- North American cover art
- Developer: SoftLab-NSK
- Publishers: 1C Company (Russia & UK) Rondomedia (Germany) Cenega (Poland & CZE) Focus Multimedia (UK) THQ (North America)
- Designer: Igor Belago
- Platform: Microsoft Windows
- Release: Boxed/retail RU: November 27, 2009; CZE: May 7, 2010; GER: May 22, 2010; POL: June 11, 2010; UK: June 25, 2010; NA: July 14, 2010; Digital download RU: November 18, 2009; EN: April 16, 2010; GER: May 20, 2010;
- Genre: Truck simulator
- Mode: Single-player

= Rig 'n' Roll =

2009 video game

Rig'n'Roll is an open world truck driving simulation and racing video game released on 27 November 2009 in Russia and during 2010 in the rest of the world. It simulates truck driving and management along with associated business strategic activities, and features North American trucks. The game takes place in California and Nevada, in the year 2014.

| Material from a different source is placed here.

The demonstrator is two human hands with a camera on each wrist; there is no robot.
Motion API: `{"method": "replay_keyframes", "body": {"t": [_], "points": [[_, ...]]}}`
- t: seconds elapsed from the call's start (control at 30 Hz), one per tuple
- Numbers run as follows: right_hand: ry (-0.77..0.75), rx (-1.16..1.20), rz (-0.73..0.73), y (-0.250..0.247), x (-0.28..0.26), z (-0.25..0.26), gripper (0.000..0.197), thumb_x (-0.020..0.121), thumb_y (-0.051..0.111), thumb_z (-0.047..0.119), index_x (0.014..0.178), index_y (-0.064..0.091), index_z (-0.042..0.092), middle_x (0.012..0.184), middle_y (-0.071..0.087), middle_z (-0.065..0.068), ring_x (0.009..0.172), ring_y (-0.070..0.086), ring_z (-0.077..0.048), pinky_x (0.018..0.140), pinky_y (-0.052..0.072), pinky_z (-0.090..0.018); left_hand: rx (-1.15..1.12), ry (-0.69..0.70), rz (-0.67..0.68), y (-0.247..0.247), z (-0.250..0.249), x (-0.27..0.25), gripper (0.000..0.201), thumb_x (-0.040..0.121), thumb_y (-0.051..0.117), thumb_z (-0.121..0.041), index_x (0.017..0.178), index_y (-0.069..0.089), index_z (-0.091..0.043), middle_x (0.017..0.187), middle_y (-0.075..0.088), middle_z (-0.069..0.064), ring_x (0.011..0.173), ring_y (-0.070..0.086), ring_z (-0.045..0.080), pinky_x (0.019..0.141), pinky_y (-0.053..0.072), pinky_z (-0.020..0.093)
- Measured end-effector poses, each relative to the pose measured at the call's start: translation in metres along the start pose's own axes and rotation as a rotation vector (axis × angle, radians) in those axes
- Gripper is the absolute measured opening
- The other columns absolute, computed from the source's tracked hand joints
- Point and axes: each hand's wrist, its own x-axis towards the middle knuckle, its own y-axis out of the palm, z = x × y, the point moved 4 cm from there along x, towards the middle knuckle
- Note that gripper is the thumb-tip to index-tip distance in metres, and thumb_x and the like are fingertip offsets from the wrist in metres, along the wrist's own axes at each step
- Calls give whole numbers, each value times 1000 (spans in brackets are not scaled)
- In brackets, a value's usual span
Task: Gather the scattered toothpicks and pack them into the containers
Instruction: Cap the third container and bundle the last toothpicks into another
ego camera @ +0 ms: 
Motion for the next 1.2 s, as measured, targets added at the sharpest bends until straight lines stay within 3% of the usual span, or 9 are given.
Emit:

The game was published by 1C and developed by SoftLab-NSK's Igor Belago, who was inspired by games like Grand Theft Auto. Rig'n'Roll also includes a program for the creation of skins for trucks, license plates, and trailers. Gameplay modes include racing, single-player missions, regular truck driving, and free cruising.

==Gameplay==
Rig'n'Roll offers a lot of road exploration based on real-life locations, with multiple missions to be completed and places to visit in non-linear environments. Management in this game is done by using sliders, and much of the game is focused around cargo/truck selection and choosing routes. To start missions, the player drives into a warehouse and chooses either a normal delivery to another warehouse (which can be a solo delivery or a competition against AI opponents; the highest payment goes to whoever reaches the destination first) or a race with other truck drivers. Every delivery has a time limit, and the payment will be deducted if the player's truck hits anything while delivering fragile goods. While on the roads, players can interact with NPCs (e.g. hitchhikers) and take on sidequests.

For the management part of the game, the player is able to hire or fire drivers, adjust driver AI behavior for both trucks and cargoes, upgrade their fleet of trucks, view rankings list, improve truck rating statistics, manage and expand their business economy at freight management offices, warehouses, and via a PDA device known as "Black Shark". Each driver has their own preferences for options such as choosing to make long or short distance deliveries, whether they should deliver fragile goods and how often they should participate in races. Changing the AI behavior may increase the amount of money the driver earns for the company per day but it may sometimes cause their loyalty to drop.

Although there are no speed limits on any of the in-game roads, there is a heavy emphasis on following traffic laws while driving. In addition to hitting other vehicles, the player can be pulled over and fined by the police for offences like driving at night with the headlights off, driving in the wrong direction and not giving right of way. Committing an offence will usually trigger a pursuit by a police car even if there are none around at the time when the offence took place.

==Development==
This game was in development for over 9 years due to the developer of the game focusing mainly on making hardware/software equipment for multimedia, TV broadcasting, VR systems, imaging systems for training simulators, and video game engines for computer games.

Before release, it was also featured at E3 2005, Gamescom, as well as several other Russian gaming exhibitions and developer conferences. A demo was announced for 2009 and then for 2010, but both scheduled dates were canceled. All cheats were taken out of the game prior to release. Also, modding possibilities, trainer usage, save file hex-editing and hacking of the game were somewhat restricted.

==Reception==
Rig'n'Roll has so far received mostly fair to positive (mixed) reviews on the Metacritic/GameRankings sites respectively, praising the game for its realistic graphics in depicting the Californian scenery, impressive physics, truck designs, music soundtrack, intuitive controls, mission structure, and gameplay variety. The game was also criticized because of its truck-driving simulation aspects feeling too "arcadey", for having a weak in-game tutorial, a lack of multiplayer, and for frequent delays in development.